Beschäftigung finden sie in stationären und teilstationären Einrichtungen des Sozialwesens. Dort sind sie in Versorgungsräumen, in Werkstätten und Aufenthaltsräumen und in den Wohn- und Schlafräumen der betreuten Personen tätig. Bei ambulanter Betreuung halten sie sich an wechselnden Arbeitsorten auf. Teilweise arbeiten sie auch im Freien, beispielsweise bei Freizeitaktivitäten mit behinderten Menschen.

 

Ausbildung

Bei dem Ausbildungsgang Heilerziehungspfleger/in handelt es sich um eine landesrechtlich geregelte schulische Aus- bzw. Fortbildung an Fachschulen, Berufsfachschulen und Berufskollegs. In Mecklenburg-Vorpommern wird abweichend die Bezeichnung Heilerzieher/in verwendet.
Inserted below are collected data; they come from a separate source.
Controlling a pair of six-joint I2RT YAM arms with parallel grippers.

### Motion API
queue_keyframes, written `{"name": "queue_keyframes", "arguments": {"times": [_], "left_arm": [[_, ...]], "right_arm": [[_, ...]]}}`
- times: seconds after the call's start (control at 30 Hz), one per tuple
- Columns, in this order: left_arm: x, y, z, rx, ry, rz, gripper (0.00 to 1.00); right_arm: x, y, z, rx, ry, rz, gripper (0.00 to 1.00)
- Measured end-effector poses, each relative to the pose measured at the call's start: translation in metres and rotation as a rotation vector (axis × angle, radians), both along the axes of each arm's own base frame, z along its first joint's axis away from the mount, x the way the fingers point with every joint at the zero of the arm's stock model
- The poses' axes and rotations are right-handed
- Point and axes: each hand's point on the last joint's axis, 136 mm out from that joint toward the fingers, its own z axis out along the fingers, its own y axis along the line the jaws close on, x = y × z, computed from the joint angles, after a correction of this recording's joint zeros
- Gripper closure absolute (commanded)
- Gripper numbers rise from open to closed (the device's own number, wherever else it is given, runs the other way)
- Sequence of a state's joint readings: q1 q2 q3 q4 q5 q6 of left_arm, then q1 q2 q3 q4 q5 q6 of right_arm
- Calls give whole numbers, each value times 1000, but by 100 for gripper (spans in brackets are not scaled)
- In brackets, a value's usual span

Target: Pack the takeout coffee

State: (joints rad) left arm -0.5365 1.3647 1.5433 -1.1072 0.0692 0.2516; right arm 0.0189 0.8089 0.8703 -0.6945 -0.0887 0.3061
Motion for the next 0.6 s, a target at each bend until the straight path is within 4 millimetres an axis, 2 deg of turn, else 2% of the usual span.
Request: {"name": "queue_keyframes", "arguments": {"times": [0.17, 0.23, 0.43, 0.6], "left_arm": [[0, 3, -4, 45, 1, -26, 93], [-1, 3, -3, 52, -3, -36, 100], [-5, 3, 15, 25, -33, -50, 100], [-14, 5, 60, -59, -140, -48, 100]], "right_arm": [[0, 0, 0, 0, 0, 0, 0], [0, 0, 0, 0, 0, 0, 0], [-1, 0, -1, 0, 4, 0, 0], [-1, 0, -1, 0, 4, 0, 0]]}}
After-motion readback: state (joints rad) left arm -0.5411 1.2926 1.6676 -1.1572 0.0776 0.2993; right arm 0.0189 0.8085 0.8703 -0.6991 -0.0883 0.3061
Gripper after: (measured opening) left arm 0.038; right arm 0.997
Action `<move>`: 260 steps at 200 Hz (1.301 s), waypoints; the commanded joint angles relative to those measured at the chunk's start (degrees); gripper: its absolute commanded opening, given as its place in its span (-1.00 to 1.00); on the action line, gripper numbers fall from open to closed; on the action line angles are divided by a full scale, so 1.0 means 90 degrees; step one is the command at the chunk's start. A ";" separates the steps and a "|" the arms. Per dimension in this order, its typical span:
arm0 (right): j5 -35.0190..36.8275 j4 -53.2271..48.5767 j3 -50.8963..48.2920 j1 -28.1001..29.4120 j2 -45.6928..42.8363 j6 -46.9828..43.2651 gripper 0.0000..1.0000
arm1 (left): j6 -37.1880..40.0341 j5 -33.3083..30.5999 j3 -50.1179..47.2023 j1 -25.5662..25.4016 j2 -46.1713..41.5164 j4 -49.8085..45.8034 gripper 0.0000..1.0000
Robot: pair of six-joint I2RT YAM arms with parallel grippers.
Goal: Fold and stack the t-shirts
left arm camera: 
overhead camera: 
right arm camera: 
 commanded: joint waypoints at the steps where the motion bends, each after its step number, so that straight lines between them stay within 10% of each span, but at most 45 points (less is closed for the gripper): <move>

Die Ausbildung dauert in Vollzeit 2 bis 3 Jahre, in Teilzeit 3 bis 5 Jahre.

Je nach landesrechtlicher Regelung beinhaltet die Ausbildung 3 Jahre schulische Ausbildung mit integriertem Berufspraktikum oder 2 Jahre schulische Ausbildung und zum Teil 1 Jahr Berufspraktikum zur staatlichen Anerkennung im Anschluss an die schulische Ausbildung.